→ Data shown:
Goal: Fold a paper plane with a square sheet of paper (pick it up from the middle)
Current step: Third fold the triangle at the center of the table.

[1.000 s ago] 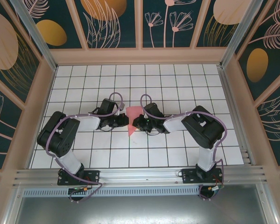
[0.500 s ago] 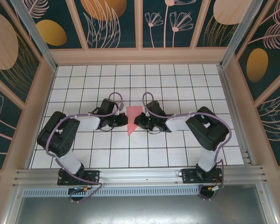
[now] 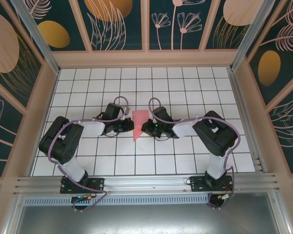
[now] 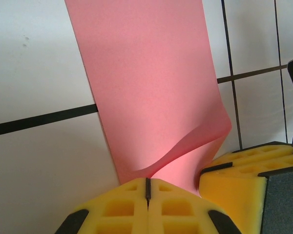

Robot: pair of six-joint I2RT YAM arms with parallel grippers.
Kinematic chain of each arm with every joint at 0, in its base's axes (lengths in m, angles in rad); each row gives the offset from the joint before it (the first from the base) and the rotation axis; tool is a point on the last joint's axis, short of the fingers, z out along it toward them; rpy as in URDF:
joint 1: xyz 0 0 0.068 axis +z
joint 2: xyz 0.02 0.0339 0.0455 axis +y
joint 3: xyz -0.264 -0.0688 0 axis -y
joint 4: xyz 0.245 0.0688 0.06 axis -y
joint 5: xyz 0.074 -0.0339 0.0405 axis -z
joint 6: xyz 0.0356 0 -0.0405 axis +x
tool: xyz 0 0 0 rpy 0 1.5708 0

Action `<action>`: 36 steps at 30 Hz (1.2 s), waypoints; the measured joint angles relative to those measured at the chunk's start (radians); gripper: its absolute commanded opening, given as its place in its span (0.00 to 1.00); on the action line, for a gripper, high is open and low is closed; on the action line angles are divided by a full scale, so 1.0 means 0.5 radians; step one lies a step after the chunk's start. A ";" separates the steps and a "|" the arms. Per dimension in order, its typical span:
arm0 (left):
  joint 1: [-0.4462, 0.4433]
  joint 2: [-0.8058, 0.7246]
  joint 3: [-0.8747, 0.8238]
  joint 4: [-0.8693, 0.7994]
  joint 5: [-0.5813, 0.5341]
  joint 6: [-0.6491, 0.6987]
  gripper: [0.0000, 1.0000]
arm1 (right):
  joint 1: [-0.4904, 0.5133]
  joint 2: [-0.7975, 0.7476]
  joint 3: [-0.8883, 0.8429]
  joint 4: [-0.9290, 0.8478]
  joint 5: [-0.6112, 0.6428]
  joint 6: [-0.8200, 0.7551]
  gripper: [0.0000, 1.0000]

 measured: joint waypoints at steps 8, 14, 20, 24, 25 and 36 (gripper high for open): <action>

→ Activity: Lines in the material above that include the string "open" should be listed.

→ Exercise answer:
Action `<action>`: 36 steps at 30 Hz (1.2 s), waypoints; the measured joint angles relative to those measured at the chunk's start (radians); gripper: its absolute commanded opening, given as its place in its span (0.00 to 1.00); on the action line, for a gripper, high is open and low is closed; on the action line angles are divided by a full scale, so 1.0 means 0.5 radians; step one lies a step after the chunk's start. A ";" separates the steps and a "|" the arms. Per dimension in order, its typical span:
 measured: joint waypoints at steps 8, 14, 20, 24, 25 and 36 (gripper high for open): <action>

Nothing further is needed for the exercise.